That call to action is “Mine, baby, mine!” and before that “Explore, baby, explore!”
The Stone Age didn’t end because our ancestors ran out of stones, nor the Bronze Age because they exhausted copper supplies. They ended because societies needed weapons and goods that were better, stronger, more durable – and innovators discovered iron substitutes, iron deposits and techniques for converting ores into finished products.
Indeed, every technological transformation throughout history required finding and mining previously unknown and unneeded metal and mineral deposits that suddenly became essential for progress.
Trump-47’s Executive Orders for drilling and mining – and ending offshore wind, Green New Deal and electric vehicle mandates, subsidies and programs – will dramatically reduce the need for millions of tons of copper, steel, cobalt, lithium, rare earths and other materials. However, they won’t end that need.

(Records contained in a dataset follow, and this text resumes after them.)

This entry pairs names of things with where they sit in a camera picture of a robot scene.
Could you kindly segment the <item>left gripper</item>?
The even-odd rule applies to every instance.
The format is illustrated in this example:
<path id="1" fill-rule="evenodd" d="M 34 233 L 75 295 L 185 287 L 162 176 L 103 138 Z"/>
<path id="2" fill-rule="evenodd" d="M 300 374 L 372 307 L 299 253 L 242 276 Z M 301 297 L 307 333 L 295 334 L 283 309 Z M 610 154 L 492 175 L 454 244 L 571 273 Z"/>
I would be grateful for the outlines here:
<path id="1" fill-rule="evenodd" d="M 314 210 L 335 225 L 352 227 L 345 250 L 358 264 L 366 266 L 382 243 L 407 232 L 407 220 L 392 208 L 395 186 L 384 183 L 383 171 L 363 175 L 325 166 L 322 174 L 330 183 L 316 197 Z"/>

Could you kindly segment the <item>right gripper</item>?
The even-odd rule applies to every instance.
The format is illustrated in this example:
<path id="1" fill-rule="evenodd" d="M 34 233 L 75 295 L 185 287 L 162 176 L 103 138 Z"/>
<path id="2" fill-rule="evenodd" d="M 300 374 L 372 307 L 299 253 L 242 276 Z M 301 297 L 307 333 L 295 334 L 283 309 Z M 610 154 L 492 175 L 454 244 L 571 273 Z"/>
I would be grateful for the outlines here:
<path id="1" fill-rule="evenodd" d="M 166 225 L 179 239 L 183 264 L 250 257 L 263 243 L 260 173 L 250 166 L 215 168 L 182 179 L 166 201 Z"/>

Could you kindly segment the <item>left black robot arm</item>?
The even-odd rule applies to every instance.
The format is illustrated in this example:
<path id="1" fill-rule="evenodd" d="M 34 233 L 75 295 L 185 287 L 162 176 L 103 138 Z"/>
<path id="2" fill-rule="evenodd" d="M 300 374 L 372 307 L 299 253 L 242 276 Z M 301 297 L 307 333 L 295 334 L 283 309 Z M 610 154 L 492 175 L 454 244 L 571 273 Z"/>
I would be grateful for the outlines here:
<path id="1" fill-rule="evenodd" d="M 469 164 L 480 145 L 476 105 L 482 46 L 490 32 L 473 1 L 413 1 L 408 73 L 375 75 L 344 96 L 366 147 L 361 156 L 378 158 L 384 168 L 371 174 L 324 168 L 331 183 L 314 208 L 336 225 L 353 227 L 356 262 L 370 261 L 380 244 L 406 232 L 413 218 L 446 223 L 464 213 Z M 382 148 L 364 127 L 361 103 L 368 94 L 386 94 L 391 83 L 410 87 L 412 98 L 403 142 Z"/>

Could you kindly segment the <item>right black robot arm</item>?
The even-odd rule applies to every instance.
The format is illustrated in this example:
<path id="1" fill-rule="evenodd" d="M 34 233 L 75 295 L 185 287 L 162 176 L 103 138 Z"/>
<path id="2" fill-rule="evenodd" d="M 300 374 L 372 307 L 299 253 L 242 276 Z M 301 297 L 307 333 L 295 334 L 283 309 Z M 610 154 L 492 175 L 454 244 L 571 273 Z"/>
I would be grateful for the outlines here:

But now America can simply build more coal, gas and nuclear power plants – instead of 10,000 wind turbines and 10,000,000 solar panels, backed up by fossil-fuel generators … or huge battery warehouses like the one that recently became yet another conflagration in California.
However, today’s rapidly evolving server, artificial intelligence, aerospace, military and other technologies still mean we must find and produce materials that almost no one ever mined or even heard of until recently: rare earth elements, cobalt, lithium and scores of other critical strategic minerals.
China controls 60% of global rare earths production and processes 90% of it – including ores mined in the USA and other countries. It also controls cobalt and lithium production and processing, and almost all the processed graphite used in lithium-ion batteries for cell phones, EVs and grid-scale backup batteries.
That means the United States is dependent on this adversarial nation for numerous technologies; even Navy SEAL equipment requires 20+ minerals that are at least 50% imported, many from China.
This untenable situation was underscored last December, when China severely restricted exports of antimony, gallium and germanium, especially to the United States, because they are essential for both civilian and military technologies. The Middle Kingdom could block many more such exports, using exports as a weapon of diplomacy, extortion or war.
The situation makes no geologic sense either. The plate tectonic and geologic history of Alaska and the western states in particular have blessed America with countless, often enormous deposits of metals and minerals across the periodic table of elements. Some are well-known, while others have yet to be discovered, mapped or developed to serve changing, growing and increasingly strategic needs.
Even the 1964 Wilderness Act recognized this. Section 2 permits prospecting to gather information about mineral resources and requires “planned, recurring” mineral surveys, if those activities are conducted in a manner consistent with preserving “the wilderness environment.” There is no “end” date for this work.
Section 3 permitted mining claims and mineral leasing, exploration, drilling, roads, production, mechanized equipment, and other necessary operations and facilities, until midnight December 31, 1983. The only stipulation was that disturbed areas be reclaimed and restored “as near as practicable,” once mineral extraction had ceased.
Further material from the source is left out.